### YOUR OBJECTIVE
Where a line of the data holds the word "left", copy that line.

### Dataset items
•••••

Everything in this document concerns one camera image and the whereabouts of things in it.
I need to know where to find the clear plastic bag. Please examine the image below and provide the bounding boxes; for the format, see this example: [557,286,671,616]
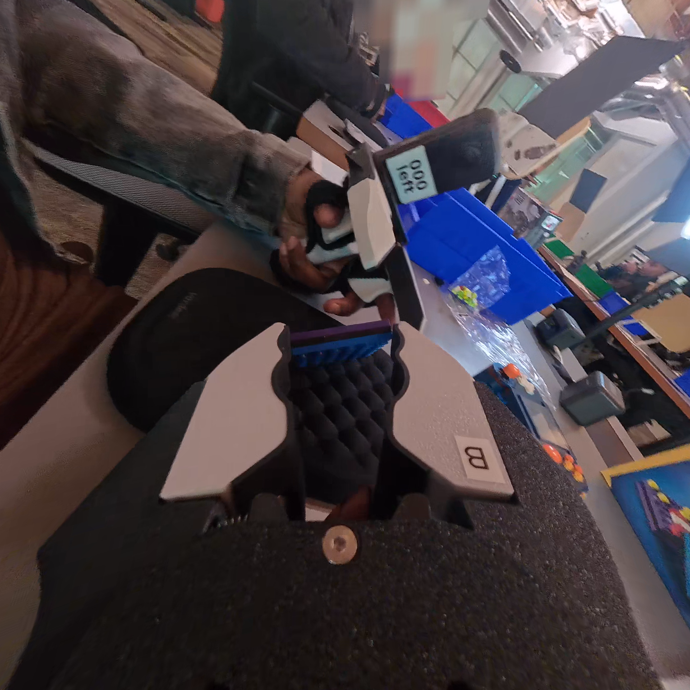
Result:
[445,245,540,378]

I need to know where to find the cardboard box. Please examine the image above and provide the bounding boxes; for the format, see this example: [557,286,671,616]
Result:
[296,100,378,168]

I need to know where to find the black power adapter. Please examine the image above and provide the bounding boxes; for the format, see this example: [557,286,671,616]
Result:
[536,308,585,351]
[560,371,626,428]

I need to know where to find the blue storage bin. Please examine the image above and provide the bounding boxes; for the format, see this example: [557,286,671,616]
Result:
[385,94,427,138]
[396,188,573,325]

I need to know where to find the dark printed box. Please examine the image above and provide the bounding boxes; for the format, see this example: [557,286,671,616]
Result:
[498,186,561,238]

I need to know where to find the person's brown trousers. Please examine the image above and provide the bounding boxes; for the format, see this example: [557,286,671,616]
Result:
[0,229,138,451]

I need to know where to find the black quilted wrist rest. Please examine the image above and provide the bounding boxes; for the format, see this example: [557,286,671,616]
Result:
[107,268,400,502]

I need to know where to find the red storage bin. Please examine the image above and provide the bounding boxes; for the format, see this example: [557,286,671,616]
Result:
[412,100,451,129]

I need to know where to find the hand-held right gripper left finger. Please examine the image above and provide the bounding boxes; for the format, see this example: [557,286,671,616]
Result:
[159,322,297,505]

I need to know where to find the black panel board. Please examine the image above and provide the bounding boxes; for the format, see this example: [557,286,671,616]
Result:
[517,35,686,140]

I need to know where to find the brick set box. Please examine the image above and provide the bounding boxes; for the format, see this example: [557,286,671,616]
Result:
[601,445,690,629]

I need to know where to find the blue and purple brick assembly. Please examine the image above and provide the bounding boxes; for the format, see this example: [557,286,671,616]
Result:
[290,319,393,368]

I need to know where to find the person's left hand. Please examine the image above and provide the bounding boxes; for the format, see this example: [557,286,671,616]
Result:
[268,167,402,320]

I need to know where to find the person's right hand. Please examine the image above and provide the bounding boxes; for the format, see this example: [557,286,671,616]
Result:
[337,487,374,521]

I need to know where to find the grey mesh office chair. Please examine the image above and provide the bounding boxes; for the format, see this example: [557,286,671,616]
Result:
[24,137,216,289]

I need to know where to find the dark blue brick game console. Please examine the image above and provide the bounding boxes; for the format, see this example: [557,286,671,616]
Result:
[474,361,588,499]

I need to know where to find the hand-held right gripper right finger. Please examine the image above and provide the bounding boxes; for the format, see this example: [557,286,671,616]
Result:
[389,322,516,503]

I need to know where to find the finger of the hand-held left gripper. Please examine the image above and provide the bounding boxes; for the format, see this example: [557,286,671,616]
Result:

•••••

### RESPONSE AREA
I need to know where to find the hand-held right gripper left finger. Please examine the image above and provide the bounding boxes; for the format, see this example: [557,286,671,616]
I need to know where to find the person's left hand. Please examine the image above and provide the bounding boxes; for the format, see this example: [557,286,671,616]
I need to know where to find the finger of the hand-held left gripper. Please examine the image above and provide the bounding boxes; for the format, see this example: [557,286,671,616]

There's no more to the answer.